Powered by the maturing of Big Data technologies, data revolution is on our doorsteps. It is widely posited that data is the new oil and is the most valuable resource. Technology visionaries also say that AI is the new electricity, in that it will touch every industry and every aspect of our life, and transform them. We are witnessing intense competition between the tech giants such as Google, Amazon, Uber, and Microsoft to scoop up the talent in this space with mind-boggling offers. How then are the rest of us going to prepare ourselves for this imminent paradigm shift?
What to Expect
Data Science and Machine Learning will have impact across functions in the organization. The most significant impact may be in customer-facing functions, including marketing and customer support.
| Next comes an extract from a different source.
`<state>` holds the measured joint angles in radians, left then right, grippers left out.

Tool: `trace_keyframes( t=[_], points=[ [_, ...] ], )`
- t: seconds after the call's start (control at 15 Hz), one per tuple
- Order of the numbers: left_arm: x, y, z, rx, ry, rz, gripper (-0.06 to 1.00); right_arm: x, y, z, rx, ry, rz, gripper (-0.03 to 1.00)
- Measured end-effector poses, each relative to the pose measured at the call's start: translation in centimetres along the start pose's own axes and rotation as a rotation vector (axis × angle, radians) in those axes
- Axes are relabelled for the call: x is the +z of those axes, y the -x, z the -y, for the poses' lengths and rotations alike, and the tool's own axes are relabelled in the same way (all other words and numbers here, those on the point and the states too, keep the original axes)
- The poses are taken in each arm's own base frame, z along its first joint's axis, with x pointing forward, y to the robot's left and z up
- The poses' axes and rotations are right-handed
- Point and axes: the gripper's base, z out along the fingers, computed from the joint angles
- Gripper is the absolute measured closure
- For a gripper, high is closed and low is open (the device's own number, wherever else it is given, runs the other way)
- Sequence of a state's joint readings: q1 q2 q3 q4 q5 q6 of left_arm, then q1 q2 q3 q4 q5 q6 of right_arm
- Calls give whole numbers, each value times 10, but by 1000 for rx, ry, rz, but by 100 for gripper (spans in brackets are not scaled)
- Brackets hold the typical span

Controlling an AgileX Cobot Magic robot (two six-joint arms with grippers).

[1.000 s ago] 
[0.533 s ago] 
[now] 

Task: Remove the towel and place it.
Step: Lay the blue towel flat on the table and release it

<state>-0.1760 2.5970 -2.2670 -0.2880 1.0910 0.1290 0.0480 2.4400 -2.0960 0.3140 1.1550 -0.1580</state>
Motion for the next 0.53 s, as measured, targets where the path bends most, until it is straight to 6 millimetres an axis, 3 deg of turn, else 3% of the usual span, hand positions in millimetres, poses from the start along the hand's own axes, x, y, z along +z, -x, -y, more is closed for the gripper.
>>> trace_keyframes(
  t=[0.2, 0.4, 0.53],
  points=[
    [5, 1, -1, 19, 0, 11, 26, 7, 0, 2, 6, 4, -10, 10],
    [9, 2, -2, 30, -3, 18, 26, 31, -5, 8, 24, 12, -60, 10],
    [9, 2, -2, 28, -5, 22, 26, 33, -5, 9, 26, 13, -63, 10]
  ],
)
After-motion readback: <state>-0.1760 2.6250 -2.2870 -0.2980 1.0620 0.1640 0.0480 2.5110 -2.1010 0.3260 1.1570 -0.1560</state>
It can lead to better targeted campaigns, better lead generation and qualification, reduced customer churn, enhanced customer loyalty and profitability, and proactive fraud and anomaly detection.
The impact may manifest as:
Answer Questions: The richness and speed of data exploration means that most business questions can now be answered from the data. The interactivity and the visualization capabilities also means that each answer may spark more questions to be explored, questions that otherwise wouldn’t even have surfaced.
Anomaly Detection: Machine Learning algorithms can identify suspicious patterns of events. This may include fraudulent customer behavior, system issues, or operational issues.
Predict and Change Customer Behavior: Machine Learning driven prediction models can predict likely customer behaviors, their propensity scores, as well as their likely reaction to offers and incentives.
Recommendations: A special case of predict and change customer behavior, Machine Learning algorithms can be used to recommend actions.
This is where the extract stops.